* What the task requires
A faithful copy of the entire listing is what is needed.

---------- Input data

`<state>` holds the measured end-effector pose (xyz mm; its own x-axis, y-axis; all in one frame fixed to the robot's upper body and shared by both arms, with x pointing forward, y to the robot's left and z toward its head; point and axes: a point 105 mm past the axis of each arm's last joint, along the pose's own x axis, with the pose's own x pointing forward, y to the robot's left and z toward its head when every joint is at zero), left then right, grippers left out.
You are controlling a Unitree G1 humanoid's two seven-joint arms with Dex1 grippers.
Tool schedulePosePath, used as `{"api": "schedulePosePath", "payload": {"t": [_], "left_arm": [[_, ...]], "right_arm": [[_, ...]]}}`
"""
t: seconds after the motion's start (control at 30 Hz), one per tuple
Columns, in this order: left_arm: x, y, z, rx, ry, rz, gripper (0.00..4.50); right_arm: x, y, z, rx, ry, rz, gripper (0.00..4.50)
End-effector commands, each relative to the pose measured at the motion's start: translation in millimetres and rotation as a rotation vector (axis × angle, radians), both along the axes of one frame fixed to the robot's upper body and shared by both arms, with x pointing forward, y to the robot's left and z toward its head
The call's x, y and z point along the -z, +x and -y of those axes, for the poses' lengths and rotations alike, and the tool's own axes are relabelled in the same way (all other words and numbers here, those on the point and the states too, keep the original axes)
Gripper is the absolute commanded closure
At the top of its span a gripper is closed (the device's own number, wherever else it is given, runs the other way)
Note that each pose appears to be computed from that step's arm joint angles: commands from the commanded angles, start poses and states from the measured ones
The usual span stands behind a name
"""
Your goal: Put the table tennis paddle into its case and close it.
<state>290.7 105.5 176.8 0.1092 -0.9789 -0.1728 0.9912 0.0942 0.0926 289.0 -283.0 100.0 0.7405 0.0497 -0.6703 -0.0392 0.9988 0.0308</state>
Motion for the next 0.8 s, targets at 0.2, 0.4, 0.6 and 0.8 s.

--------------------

* Output of the task
`<state>` holds the measured end-effector pose (xyz mm; its own x-axis, y-axis; all in one frame fixed to the robot's upper body and shared by both arms, with x pointing forward, y to the robot's left and z toward its head; point and axes: a point 105 mm past the axis of each arm's last joint, along the pose's own x axis, with the pose's own x pointing forward, y to the robot's left and z toward its head when every joint is at zero), left then right, grippers left out.
You are controlling a Unitree G1 humanoid's two seven-joint arms with Dex1 grippers.
Tool schedulePosePath, used as `{"api": "schedulePosePath", "payload": {"t": [_], "left_arm": [[_, ...]], "right_arm": [[_, ...]]}}`
"""
t: seconds after the motion's start (control at 30 Hz), one per tuple
Columns, in this order: left_arm: x, y, z, rx, ry, rz, gripper (0.00..4.50); right_arm: x, y, z, rx, ry, rz, gripper (0.00..4.50)
End-effector commands, each relative to the pose measured at the motion's start: translation in millimetres and rotation as a rotation vector (axis × angle, radians), both along the axes of one frame fixed to the robot's upper body and shared by both arms, with x pointing forward, y to the robot's left and z toward its head
The call's x, y and z point along the -z, +x and -y of those axes, for the poses' lengths and rotations alike, and the tool's own axes are relabelled in the same way (all other words and numbers here, those on the point and the states too, keep the original axes)
Gripper is the absolute commanded closure
At the top of its span a gripper is closed (the device's own number, wherever else it is given, runs the other way)
Note that each pose appears to be computed from that step's arm joint angles: commands from the commanded angles, start poses and states from the measured ones
The usual span stands behind a name
"""
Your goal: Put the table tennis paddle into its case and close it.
<state>290.7 105.5 176.8 0.1092 -0.9789 -0.1728 0.9912 0.0942 0.0926 289.0 -283.0 100.0 0.7405 0.0497 -0.6703 -0.0392 0.9988 0.0308</state>
Motion for the next 0.8 s, targets at 0.2, 0.4, 0.6 and 0.8 s.

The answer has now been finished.